▶ **What this task involves**: What follows is a set of records, each of which is to be written out exactly.

▶ **Material for the task**:
○ ○ ○ ○ ○ ○ ○

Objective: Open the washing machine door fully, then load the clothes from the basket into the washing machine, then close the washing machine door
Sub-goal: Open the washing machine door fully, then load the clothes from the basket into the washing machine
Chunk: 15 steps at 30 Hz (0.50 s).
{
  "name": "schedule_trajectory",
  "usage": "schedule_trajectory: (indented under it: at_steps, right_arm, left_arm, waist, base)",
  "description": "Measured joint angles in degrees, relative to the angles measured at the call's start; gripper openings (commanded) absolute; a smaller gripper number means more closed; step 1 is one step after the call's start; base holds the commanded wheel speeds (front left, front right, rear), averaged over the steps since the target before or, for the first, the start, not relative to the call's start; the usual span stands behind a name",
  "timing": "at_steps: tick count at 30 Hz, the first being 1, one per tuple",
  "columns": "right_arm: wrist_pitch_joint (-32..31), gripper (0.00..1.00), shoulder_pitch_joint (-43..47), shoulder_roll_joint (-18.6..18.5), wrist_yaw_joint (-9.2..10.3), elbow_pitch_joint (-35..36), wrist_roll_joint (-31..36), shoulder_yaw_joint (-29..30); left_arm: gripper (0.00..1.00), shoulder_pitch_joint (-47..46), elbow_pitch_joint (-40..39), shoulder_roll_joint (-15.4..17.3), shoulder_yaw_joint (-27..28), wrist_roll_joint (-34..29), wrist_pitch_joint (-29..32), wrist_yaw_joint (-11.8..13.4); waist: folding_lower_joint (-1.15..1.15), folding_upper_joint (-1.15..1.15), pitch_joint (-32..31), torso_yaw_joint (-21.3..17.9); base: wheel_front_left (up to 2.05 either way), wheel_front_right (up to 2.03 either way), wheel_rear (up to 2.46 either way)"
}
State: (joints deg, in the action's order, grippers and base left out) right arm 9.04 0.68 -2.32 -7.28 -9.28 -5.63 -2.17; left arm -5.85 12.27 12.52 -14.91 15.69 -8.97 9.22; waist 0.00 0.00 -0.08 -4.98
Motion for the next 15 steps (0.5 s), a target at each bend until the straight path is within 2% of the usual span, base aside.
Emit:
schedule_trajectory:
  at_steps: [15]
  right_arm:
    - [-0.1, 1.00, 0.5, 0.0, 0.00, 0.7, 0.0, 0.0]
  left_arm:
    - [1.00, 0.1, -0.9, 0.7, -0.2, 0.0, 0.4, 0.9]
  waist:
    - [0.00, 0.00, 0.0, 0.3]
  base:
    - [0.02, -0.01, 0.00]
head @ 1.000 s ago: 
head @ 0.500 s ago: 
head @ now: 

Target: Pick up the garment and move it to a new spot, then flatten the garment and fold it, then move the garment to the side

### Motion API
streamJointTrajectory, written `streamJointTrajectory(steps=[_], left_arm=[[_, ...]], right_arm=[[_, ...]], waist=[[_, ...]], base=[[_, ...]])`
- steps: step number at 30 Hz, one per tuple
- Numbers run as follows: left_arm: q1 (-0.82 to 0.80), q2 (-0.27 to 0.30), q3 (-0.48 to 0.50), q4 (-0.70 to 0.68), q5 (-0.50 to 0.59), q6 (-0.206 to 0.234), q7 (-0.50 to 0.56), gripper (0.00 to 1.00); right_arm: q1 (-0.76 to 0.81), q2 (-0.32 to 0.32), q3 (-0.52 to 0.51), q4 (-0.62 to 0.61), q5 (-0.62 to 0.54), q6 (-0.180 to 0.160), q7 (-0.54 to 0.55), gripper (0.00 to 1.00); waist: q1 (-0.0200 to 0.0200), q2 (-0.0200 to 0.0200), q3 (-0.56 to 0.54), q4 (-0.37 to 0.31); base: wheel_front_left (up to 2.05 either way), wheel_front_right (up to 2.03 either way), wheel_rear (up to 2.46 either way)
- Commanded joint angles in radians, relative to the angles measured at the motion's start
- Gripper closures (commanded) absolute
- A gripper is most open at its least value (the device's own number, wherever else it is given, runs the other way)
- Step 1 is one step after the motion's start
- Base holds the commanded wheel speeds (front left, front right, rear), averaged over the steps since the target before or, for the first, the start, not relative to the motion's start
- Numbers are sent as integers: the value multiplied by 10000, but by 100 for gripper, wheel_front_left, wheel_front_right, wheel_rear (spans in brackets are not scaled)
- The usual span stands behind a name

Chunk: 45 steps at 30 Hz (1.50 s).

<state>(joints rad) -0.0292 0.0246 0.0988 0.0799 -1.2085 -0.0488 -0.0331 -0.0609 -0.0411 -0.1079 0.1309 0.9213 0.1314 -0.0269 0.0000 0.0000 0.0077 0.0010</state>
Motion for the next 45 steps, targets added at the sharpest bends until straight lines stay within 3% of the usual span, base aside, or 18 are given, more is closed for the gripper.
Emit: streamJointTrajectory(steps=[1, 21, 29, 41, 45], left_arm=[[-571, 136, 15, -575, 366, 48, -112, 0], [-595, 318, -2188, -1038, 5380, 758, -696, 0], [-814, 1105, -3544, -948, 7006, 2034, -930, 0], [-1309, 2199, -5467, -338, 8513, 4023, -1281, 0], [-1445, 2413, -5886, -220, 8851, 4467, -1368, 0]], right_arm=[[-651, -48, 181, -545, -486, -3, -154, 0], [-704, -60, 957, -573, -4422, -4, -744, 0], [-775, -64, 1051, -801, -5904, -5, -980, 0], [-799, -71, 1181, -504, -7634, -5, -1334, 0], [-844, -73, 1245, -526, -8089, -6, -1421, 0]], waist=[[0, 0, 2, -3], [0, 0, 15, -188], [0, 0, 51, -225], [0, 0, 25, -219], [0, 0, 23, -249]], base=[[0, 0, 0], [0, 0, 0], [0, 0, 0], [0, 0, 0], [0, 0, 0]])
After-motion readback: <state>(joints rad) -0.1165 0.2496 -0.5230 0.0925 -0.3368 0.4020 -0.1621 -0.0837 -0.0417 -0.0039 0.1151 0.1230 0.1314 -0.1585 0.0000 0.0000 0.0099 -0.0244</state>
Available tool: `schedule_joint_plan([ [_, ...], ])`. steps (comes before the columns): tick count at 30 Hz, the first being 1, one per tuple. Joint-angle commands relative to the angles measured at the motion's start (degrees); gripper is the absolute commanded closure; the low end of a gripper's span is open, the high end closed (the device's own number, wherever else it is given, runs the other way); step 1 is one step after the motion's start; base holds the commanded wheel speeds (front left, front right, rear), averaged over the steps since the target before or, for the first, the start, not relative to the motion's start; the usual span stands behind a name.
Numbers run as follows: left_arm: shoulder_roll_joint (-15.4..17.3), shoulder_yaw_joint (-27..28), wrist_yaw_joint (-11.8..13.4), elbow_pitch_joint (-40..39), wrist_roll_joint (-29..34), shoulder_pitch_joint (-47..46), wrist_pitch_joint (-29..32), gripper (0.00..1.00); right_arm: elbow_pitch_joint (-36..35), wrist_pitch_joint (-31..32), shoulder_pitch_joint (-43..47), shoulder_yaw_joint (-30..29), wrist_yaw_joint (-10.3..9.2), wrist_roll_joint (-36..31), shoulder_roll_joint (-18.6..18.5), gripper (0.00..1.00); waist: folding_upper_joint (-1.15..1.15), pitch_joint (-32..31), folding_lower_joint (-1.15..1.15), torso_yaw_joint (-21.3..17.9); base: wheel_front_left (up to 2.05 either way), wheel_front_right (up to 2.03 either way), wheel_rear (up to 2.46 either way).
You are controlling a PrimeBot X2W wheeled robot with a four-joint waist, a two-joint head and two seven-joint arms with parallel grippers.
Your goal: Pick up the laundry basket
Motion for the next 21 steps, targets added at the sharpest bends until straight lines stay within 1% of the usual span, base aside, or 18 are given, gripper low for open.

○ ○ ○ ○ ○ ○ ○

▶ **Result of the exercise**:
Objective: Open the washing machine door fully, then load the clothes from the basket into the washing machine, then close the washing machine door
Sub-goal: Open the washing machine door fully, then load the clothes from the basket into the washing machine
Chunk: 15 steps at 30 Hz (0.50 s).
{
  "name": "schedule_trajectory",
  "usage": "schedule_trajectory: (indented under it: at_steps, right_arm, left_arm, waist, base)",
  "description": "Measured joint angles in degrees, relative to the angles measured at the call's start; gripper openings (commanded) absolute; a smaller gripper number means more closed; step 1 is one step after the call's start; base holds the commanded wheel speeds (front left, front right, rear), averaged over the steps since the target before or, for the first, the start, not relative to the call's start; the usual span stands behind a name",
  "timing": "at_steps: tick count at 30 Hz, the first being 1, one per tuple",
  "columns": "right_arm: wrist_pitch_joint (-32..31), gripper (0.00..1.00), shoulder_pitch_joint (-43..47), shoulder_roll_joint (-18.6..18.5), wrist_yaw_joint (-9.2..10.3), elbow_pitch_joint (-35..36), wrist_roll_joint (-31..36), shoulder_yaw_joint (-29..30); left_arm: gripper (0.00..1.00), shoulder_pitch_joint (-47..46), elbow_pitch_joint (-40..39), shoulder_roll_joint (-15.4..17.3), shoulder_yaw_joint (-27..28), wrist_roll_joint (-34..29), wrist_pitch_joint (-29..32), wrist_yaw_joint (-11.8..13.4); waist: folding_lower_joint (-1.15..1.15), folding_upper_joint (-1.15..1.15), pitch_joint (-32..31), torso_yaw_joint (-21.3..17.9); base: wheel_front_left (up to 2.05 either way), wheel_front_right (up to 2.03 either way), wheel_rear (up to 2.46 either way)"
}
State: (joints deg, in the action's order, grippers and base left out) right arm 9.04 0.68 -2.32 -7.28 -9.28 -5.63 -2.17; left arm -5.85 12.27 12.52 -14.91 15.69 -8.97 9.22; waist 0.00 0.00 -0.08 -4.98
Motion for the next 15 steps (0.5 s), a target at each bend until the straight path is within 2% of the usual span, base aside.
Emit:
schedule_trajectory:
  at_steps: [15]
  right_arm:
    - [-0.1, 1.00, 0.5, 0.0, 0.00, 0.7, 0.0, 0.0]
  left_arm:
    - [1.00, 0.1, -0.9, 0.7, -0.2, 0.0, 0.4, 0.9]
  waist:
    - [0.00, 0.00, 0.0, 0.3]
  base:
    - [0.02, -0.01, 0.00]
head @ 1.000 s ago: 
head @ 0.500 s ago: 
head @ now: 

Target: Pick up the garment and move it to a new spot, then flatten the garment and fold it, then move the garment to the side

### Motion API
streamJointTrajectory, written `streamJointTrajectory(steps=[_], left_arm=[[_, ...]], right_arm=[[_, ...]], waist=[[_, ...]], base=[[_, ...]])`
- steps: step number at 30 Hz, one per tuple
- Numbers run as follows: left_arm: q1 (-0.82 to 0.80), q2 (-0.27 to 0.30), q3 (-0.48 to 0.50), q4 (-0.70 to 0.68), q5 (-0.50 to 0.59), q6 (-0.206 to 0.234), q7 (-0.50 to 0.56), gripper (0.00 to 1.00); right_arm: q1 (-0.76 to 0.81), q2 (-0.32 to 0.32), q3 (-0.52 to 0.51), q4 (-0.62 to 0.61), q5 (-0.62 to 0.54), q6 (-0.180 to 0.160), q7 (-0.54 to 0.55), gripper (0.00 to 1.00); waist: q1 (-0.0200 to 0.0200), q2 (-0.0200 to 0.0200), q3 (-0.56 to 0.54), q4 (-0.37 to 0.31); base: wheel_front_left (up to 2.05 either way), wheel_front_right (up to 2.03 either way), wheel_rear (up to 2.46 either way)
- Commanded joint angles in radians, relative to the angles measured at the motion's start
- Gripper closures (commanded) absolute
- A gripper is most open at its least value (the device's own number, wherever else it is given, runs the other way)
- Step 1 is one step after the motion's start
- Base holds the commanded wheel speeds (front left, front right, rear), averaged over the steps since the target before or, for the first, the start, not relative to the motion's start
- Numbers are sent as integers: the value multiplied by 10000, but by 100 for gripper, wheel_front_left, wheel_front_right, wheel_rear (spans in brackets are not scaled)
- The usual span stands behind a name

Chunk: 45 steps at 30 Hz (1.50 s).

<state>(joints rad) -0.0292 0.0246 0.0988 0.0799 -1.2085 -0.0488 -0.0331 -0.0609 -0.0411 -0.1079 0.1309 0.9213 0.1314 -0.0269 0.0000 0.0000 0.0077 0.0010</state>
Motion for the next 45 steps, targets added at the sharpest bends until straight lines stay within 3% of the usual span, base aside, or 18 are given, more is closed for the gripper.
Emit: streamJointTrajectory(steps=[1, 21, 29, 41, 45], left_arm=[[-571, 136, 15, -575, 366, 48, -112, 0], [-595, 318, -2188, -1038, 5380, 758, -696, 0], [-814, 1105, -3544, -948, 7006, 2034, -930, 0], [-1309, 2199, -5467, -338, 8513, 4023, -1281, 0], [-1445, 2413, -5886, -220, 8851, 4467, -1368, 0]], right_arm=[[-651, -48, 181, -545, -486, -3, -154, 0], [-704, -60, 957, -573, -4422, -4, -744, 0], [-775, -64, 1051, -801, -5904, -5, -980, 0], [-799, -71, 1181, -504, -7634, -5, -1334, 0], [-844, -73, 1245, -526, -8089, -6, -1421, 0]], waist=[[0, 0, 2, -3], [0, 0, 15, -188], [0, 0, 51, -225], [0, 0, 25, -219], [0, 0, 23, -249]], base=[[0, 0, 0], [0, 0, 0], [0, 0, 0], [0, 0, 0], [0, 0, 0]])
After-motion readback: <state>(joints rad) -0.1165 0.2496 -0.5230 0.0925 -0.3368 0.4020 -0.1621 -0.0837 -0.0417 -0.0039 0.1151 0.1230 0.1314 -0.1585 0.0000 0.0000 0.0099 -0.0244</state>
Available tool: `schedule_joint_plan([ [_, ...], ])`. steps (comes before the columns): tick count at 30 Hz, the first being 1, one per tuple. Joint-angle commands relative to the angles measured at the motion's start (degrees); gripper is the absolute commanded closure; the low end of a gripper's span is open, the high end closed (the device's own number, wherever else it is given, runs the other way); step 1 is one step after the motion's start; base holds the commanded wheel speeds (front left, front right, rear), averaged over the steps since the target before or, for the first, the start, not relative to the motion's start; the usual span stands behind a name.
Numbers run as follows: left_arm: shoulder_roll_joint (-15.4..17.3), shoulder_yaw_joint (-27..28), wrist_yaw_joint (-11.8..13.4), elbow_pitch_joint (-40..39), wrist_roll_joint (-29..34), shoulder_pitch_joint (-47..46), wrist_pitch_joint (-29..32), gripper (0.00..1.00); right_arm: elbow_pitch_joint (-36..35), wrist_pitch_joint (-31..32), shoulder_pitch_joint (-43..47), shoulder_yaw_joint (-30..29), wrist_yaw_joint (-10.3..9.2), wrist_roll_joint (-36..31), shoulder_roll_joint (-18.6..18.5), gripper (0.00..1.00); waist: folding_upper_joint (-1.15..1.15), pitch_joint (-32..31), folding_lower_joint (-1.15..1.15), torso_yaw_joint (-21.3..17.9); base: wheel_front_left (up to 2.05 either way), wheel_front_right (up to 2.03 either way), wheel_rear (up to 2.46 either way).
You are controlling a PrimeBot X2W wheeled robot with a four-joint waist, a two-joint head and two seven-joint arms with parallel grippers.
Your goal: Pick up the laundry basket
Motion for the next 21 steps, targets added at the sharpest bends until straight lines stay within 1% of the usual span, base aside, or 18 are given, gripper low for open.

Nothing more is needed for this exercise.